The scope of help needed from developed countries is already far beyond what existing funds can provide, even if countries meets proposed funding goals of $280 billion by 2030 and $500 billion by 2050, said Harjeet Singh, global lead on climate change for the NGO ActionAid.
But Singh expressed doubt this could be possible, because the $100 billion in total commitments pledged by developed countries in Paris appears to be “cooked up,” further hindered by the Trump administration’s refusal to deliver $2 billion of the U.S.’s original $3 billion pledge.
“We don’t have to convince developing countries to commit to their plans,” Singh said. “We just have to help them, but making that difficult is not going implement the Paris agreement, which we achieved from a lot of hard work.”
At the end of negotiations, U.N. Framework Convention on Climate Change Executive Secretary Patricia Espinosa called negotiators’ progress “uneven,” warning that politicized debates on finance need to be resolved before delegates have to communicate the rules to their home government officials.
“It’s not a question of the text, whether it’s one way or another,” she said. “It’s really the mentality that needs to be addressed at the political level.”
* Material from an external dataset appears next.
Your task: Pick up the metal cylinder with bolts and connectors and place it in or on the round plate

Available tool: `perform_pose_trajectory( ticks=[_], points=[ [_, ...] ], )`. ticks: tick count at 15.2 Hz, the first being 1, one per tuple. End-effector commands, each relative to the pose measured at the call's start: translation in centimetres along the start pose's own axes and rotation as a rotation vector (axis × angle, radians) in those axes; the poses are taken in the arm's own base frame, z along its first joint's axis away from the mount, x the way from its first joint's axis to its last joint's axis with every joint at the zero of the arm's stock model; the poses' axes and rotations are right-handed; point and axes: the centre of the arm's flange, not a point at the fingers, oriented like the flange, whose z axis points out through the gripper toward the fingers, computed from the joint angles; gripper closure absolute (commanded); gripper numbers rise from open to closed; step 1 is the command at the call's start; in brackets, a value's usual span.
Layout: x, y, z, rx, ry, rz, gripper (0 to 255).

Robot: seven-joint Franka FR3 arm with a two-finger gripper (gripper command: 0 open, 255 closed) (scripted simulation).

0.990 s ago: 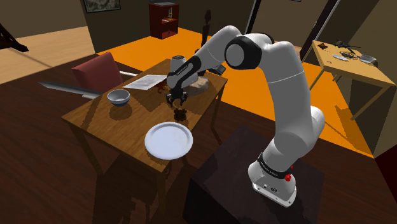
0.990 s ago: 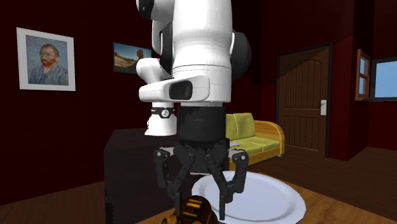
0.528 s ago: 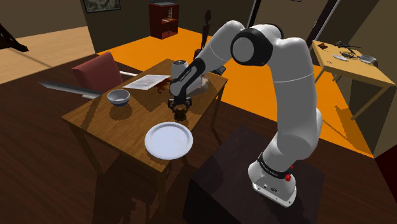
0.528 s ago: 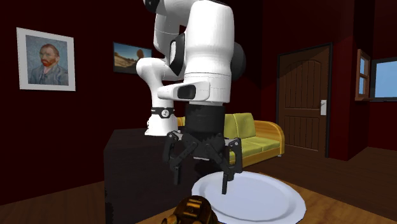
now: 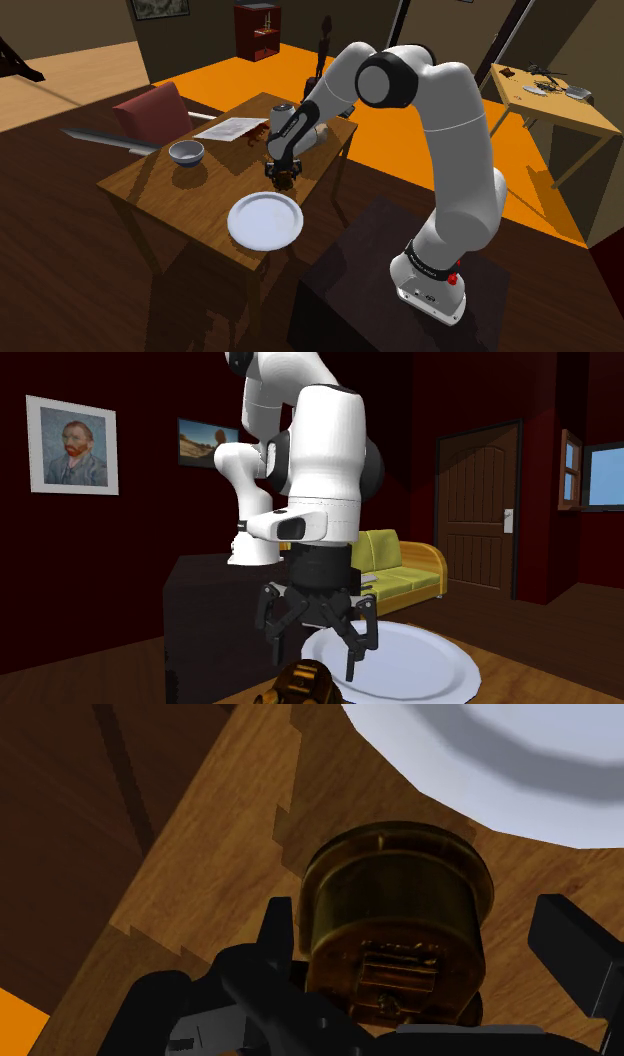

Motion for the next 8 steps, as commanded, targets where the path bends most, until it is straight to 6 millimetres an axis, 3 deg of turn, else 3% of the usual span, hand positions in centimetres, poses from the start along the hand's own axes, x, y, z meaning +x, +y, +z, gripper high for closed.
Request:
perform_pose_trajectory(
  ticks=[1,5,6,8],
  points=[
    [0.01,-0.01,0.12,0.0,0.0,0.0,0],
    [0.01,-0.01,0.12,0.0,0.0,0.0,0],
    [0.01,-0.01,0.12,0.0,0.0,0.0,255],
    [0.01,-0.01,0.12,0.0,0.0,0.0,255]
  ],
)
While hairsplitting debates over brackets and annexes may have exhausted some delegates, those debates are critical to establishing equity and inclusion, said Sebastién Duyck, senior attorney for the Center for International Environmental Law. Developing country negotiators and civil society groups fear that if the rules don’t specifically account for issues like environmental damage, adaptation or human rights, the most vulnerable will not be protected, he said.
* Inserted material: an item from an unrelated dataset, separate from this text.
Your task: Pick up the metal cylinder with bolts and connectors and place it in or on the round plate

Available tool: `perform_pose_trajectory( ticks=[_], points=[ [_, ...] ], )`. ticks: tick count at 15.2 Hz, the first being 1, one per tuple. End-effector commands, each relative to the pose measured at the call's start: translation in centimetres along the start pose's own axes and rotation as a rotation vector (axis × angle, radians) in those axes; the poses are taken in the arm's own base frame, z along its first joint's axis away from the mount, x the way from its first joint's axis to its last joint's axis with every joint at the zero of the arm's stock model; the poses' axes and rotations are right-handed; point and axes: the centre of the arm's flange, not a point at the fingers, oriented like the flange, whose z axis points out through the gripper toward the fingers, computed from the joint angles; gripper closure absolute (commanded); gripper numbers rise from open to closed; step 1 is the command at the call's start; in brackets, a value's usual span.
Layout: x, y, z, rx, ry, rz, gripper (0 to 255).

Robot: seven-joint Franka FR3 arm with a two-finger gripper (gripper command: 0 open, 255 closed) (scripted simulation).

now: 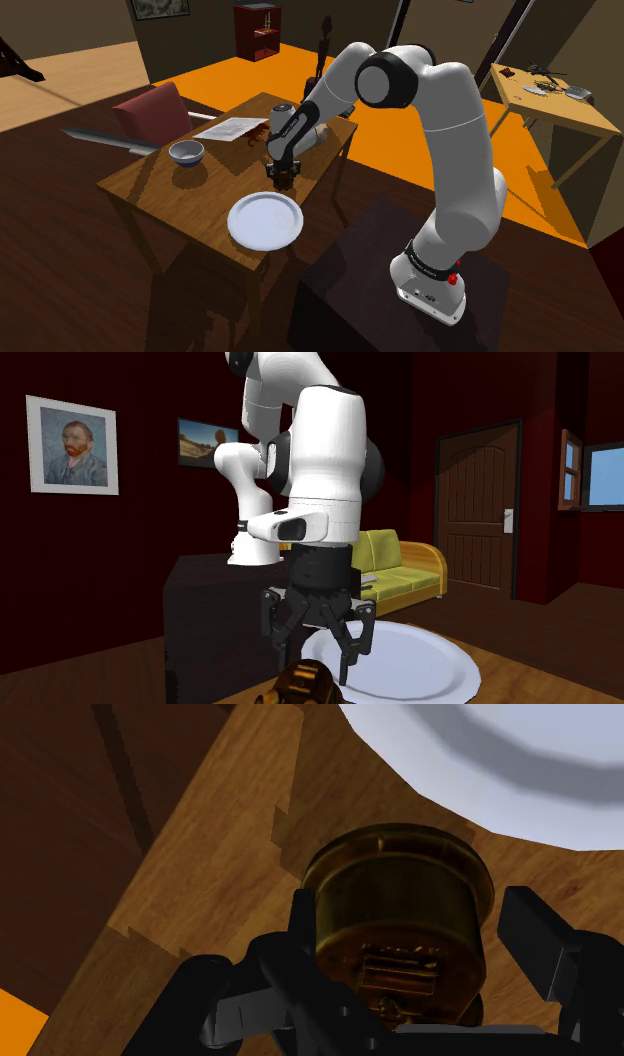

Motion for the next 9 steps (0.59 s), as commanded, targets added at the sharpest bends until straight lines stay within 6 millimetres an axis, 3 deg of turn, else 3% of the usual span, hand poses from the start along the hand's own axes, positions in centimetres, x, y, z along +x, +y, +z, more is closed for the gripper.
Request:
perform_pose_trajectory(
  ticks=[1,7,9],
  points=[
    [0.1,0.1,0.0,0.0,0.001,0.001,255],
    [0.1,0.1,0.0,0.0,0.001,0.001,255],
    [0.1,0.1,-1.0,0.0,0.001,0.001,255]
  ],
)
Espinosa said the United Nations will use the upcoming General Assembly meeting later this month and the release of a new report detailing the environmental and socio-economic impacts of global warming next month to focus nations’ attention before the December negotiations in Poland.
With many issues left unresolved in Bangkok, USC’s Meyer said it’s also critical for the incoming climate conference president, the State Secretary of Poland’s Energy Ministry Michal Kurtyka, to hold serious conversations with ministers about bringing “real money for real projects” to the table.
“Part of the political job is to convince leaders and ministers, not just the negotiators here, that more has to be done on climate finance in the next three months,” Meyer said. “It’s not clear that that’s fully understood yet.”